Electronegativity

Posted on September 16, 2022 by Ayesha Abbasi

Electronegativity is the propensity of an atom in a molecule to draw the shared pair of electrons toward itself.

Because it is merely a propensity, this attribute has no dimensions.
It essentially represents the final consequence of atoms‘ propensities to attract electron pairs that form bonds in various elements.
On several scales, we quantify electronegativity. Linus Pauling created the most widely used scale.
The least electronegative element is cesium, which has a value of 0.7, and the most electronegative element is fluorine, which has a value of 4.0.
According to the importance of chemistry, electronegativity will be regarded as the primary factor in chemical bonding and is a significant quantity in defining the nature of bonds between elements.

Electronegativity of Elements: Periodic Trends

In the modern periodic chart, electronegativity increases across a period as we move from left to right because nuclear charge increases and atomic size decreases.
The periodic table’s electronegativity trend, for instance, is shown below for period 3.
As we travel down the group in the current periodic table, the atomic number rises.
Although the nuclear charge likewise rises, the effect of the rise is mitigated by the addition of one shell.
As we descend the group, electronegativity’s value drops.
For instance, the electronegativity value drops in the halogen group as we proceed from fluorine to astatine, as illustrated in the diagram below.
A general observation is that metals exhibit lower electronegativity values than non-metals.
As a result, the nature of metals and non-metals is electropositive and electronegative, respectively.
Due to their tiny size and greater electronegativity values, the elements in period two have different properties from the elements in their respective groups.

The second period’s features are similar to those of the following group in period three.
This is brought on by a little discrepancy in their electronegativities. As a result, a diagonal relationship develops.

The periodic table’s most electronegative element is fluorine. It has an electronegativity of 3.98.
The least electronegative element is cadmium. It has an electronegativity of 0.79.
Cesium is the most electropositive element because electro positivity is the exact opposite of electronegativity.
The most electronegative elements are those with the fewest inner electron shells between the positive nucleus and the valence electrons and the fewest required electrons to complete their valence shells.
Fluorine is the most electronegative of all the elements. It has a 4.0 electronegativity. Electronegativities for metals are less than 2.0.
With electronegativity values of 0.7, cesium (Cs) and francium (Fr) are the least electronegative elements.

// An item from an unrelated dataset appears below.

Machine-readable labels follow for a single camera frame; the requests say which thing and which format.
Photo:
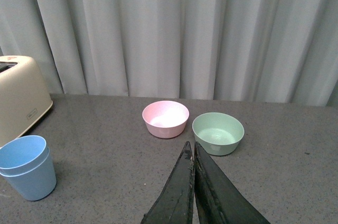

Electronegativity’s Effect on Covalent Bonding

The electronegativities of the two bound atoms have a significant impact on the covalent bond’s strength (especially the difference in the electronegativities of the bonded atoms).
Homonuclear diatomic molecules have relatively “pure” covalent bonds because the bound atoms’ electronegativities match (resulting in the bonded pair of electrons being almost equidistant from the two bonded nuclei).
H2 molecules, Cl2 molecules, and O2 molecules are only a few examples of these covalent linkages in nature.
On the other hand, polarization often occurs in covalent bonds between two species with different electronegativities.
This happens as a result of the more electronegative atom drawing the bond pair of electrons closer to itself, which results in the development of a partial negative charge (often represented by the symbol -).
The more electropositive atom also develops a partial positive charge, represented by the symbol +, at the same moment. The polarity of the chemical connection is caused by these partial charges.